Ach, hier war mal ein Friedhof: Die heutige evangelische Kirche wurde 1908/1909 erbaut und die Ruhestätte außerhalb des Ortes verlegt. © Nadine Horn

An der nahen Kreuzung der Hauptverkehrsachsen wird heute der Verkehr durch einen Kreisel gelenkt. Hier stand das Gasthaus „Zum Bären“, heute „La Fontana di Capri“ und früher ein Meierhof mit Brauerei. Sie belebte den Ort auf dem Durchgangsverkehr in Richtung Speyer und schaffte Arbeitsplätze.

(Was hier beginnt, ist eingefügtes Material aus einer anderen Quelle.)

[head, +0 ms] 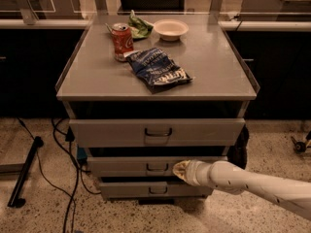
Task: Close middle drawer
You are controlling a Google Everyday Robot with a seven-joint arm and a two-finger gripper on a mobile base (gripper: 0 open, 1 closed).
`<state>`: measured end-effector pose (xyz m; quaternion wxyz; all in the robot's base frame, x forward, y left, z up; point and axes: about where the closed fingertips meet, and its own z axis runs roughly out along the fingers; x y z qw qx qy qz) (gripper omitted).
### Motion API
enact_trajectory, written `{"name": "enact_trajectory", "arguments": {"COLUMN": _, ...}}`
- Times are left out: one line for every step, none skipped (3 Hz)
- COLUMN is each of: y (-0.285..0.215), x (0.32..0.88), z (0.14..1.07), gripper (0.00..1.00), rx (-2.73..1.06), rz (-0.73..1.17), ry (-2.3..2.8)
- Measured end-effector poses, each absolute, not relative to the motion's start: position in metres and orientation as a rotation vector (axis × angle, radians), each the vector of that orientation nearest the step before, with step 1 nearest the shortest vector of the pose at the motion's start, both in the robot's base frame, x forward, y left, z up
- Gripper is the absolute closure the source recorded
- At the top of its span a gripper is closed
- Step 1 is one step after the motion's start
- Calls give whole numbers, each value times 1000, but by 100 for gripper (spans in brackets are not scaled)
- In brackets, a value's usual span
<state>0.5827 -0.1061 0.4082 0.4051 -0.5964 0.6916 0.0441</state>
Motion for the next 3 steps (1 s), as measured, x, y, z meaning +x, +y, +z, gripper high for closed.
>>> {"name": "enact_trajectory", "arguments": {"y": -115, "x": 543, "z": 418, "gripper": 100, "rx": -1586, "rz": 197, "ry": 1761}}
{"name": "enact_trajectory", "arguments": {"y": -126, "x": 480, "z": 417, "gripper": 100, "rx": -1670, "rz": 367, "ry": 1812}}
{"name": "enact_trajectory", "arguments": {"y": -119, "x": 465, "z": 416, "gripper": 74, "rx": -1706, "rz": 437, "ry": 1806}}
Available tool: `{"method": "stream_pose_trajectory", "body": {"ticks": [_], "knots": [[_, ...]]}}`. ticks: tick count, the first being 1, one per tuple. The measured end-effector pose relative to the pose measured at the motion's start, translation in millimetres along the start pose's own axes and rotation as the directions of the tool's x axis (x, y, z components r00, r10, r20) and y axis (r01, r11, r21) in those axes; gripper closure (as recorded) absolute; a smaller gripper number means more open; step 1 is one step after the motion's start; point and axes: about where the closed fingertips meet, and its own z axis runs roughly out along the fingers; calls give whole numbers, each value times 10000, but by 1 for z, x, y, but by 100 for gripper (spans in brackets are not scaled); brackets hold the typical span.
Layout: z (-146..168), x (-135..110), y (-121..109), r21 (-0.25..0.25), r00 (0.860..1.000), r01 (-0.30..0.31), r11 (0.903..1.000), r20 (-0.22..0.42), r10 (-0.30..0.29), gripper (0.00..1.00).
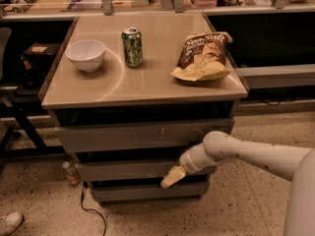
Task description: Open middle drawer
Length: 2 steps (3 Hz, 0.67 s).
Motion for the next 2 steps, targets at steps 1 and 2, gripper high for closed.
{"method": "stream_pose_trajectory", "body": {"ticks": [1,2], "knots": [[14,18,4,-328,9991,-247,9992,-362,235,0],[10,15,5,-329,9990,-256,9991,-363,244,0]]}}
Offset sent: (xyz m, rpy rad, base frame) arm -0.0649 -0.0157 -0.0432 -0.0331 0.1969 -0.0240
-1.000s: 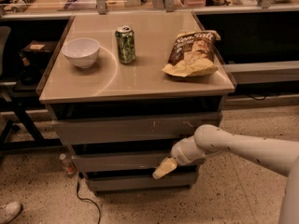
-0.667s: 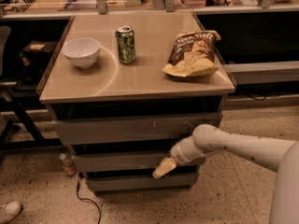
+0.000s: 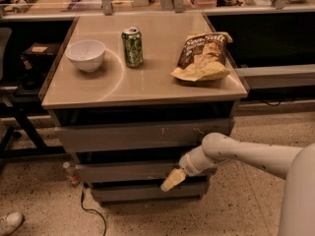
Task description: Open middle drawer
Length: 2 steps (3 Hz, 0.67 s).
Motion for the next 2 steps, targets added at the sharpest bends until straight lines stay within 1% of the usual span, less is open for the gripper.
{"method": "stream_pose_trajectory", "body": {"ticks": [1,2], "knots": [[-11,10,11,-35,9984,-572,9984,-44,572,0],[-10,11,11,-36,9982,-589,9983,-65,589,0]]}}
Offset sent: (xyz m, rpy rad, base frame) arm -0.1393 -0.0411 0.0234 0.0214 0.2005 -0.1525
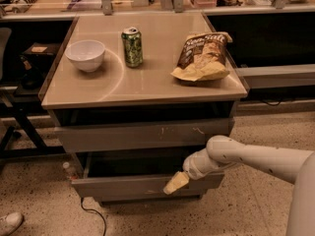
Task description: Open middle drawer
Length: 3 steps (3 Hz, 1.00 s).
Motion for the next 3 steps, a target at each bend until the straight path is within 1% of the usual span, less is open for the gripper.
{"method": "stream_pose_trajectory", "body": {"ticks": [1,2,3], "knots": [[0,25,4,-54,9981,-354,9994,-501,351,0],[-6,46,11,-89,9942,-654,9978,-858,644,0],[-16,64,20,-114,9899,-989,9950,-1033,972,0]]}}
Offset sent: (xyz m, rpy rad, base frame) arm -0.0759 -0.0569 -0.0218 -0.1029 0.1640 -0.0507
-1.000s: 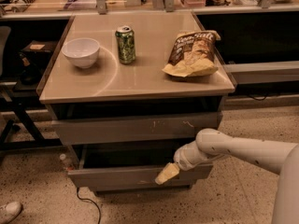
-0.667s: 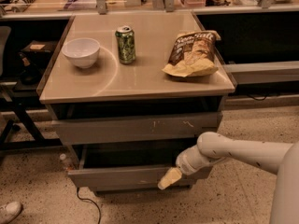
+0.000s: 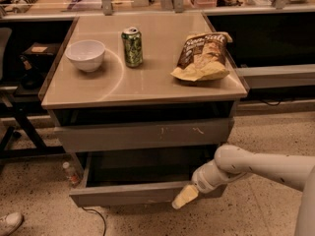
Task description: Open middle drawer
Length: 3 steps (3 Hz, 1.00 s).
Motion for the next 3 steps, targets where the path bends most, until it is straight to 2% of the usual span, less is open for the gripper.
{"method": "stream_pose_trajectory", "body": {"ticks": [2,3], "knots": [[-33,48,20,196,9953,-948,9953,-203,952,0],[-33,48,20,195,9953,-948,9953,-204,951,0]]}}
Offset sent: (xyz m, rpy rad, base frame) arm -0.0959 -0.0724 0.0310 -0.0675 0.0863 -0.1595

Rotlicht in Neulußheim? Auch dazu gibt es lustige Episoden

Ihre Geschichten hatten auch kleinere Geschäfte, Reinigung, Drogerie und die Tanzschule Steidel, später Bierkneipe gleich neben der „Reichskrone“. Interessant war die Frage, ob es Rotlicht mit einem Swinger Club in Neulußheim gab. Ein Etablissement mit Schummerlicht und käuflicher Liebe. Noch heute erinnert man sich daran, dass eine wütende Frau das Etablissement stürmte, als ihr Mann, der nur etwas abliefern sollte, nicht pünktlich zum Mittagessen kam. Viel später tanzten dort Kinder im Kindergarten.

Chorgesang steht bei den Frauen von „Women´s Voice“ immer an erster Stelle. So brachten sie sich und Bürgermeister Kevin Weirether mit „Ich hab mein Herz in Neulußheim verloren“ auf dem Rückweg vor dem „Schwätzbänkl“ ein Ständchen. Dort dankten die Frauen Romy und Annett für den kurzweiligen, mit Anekdoten gespickten Rundgang, bei dem es viel zu lachen gab. Bürgermeister Weirether war vom mit Herzblut und Engagement organisierten Rundgang der beiden bezaubernden Chorfrauen beeindruckt.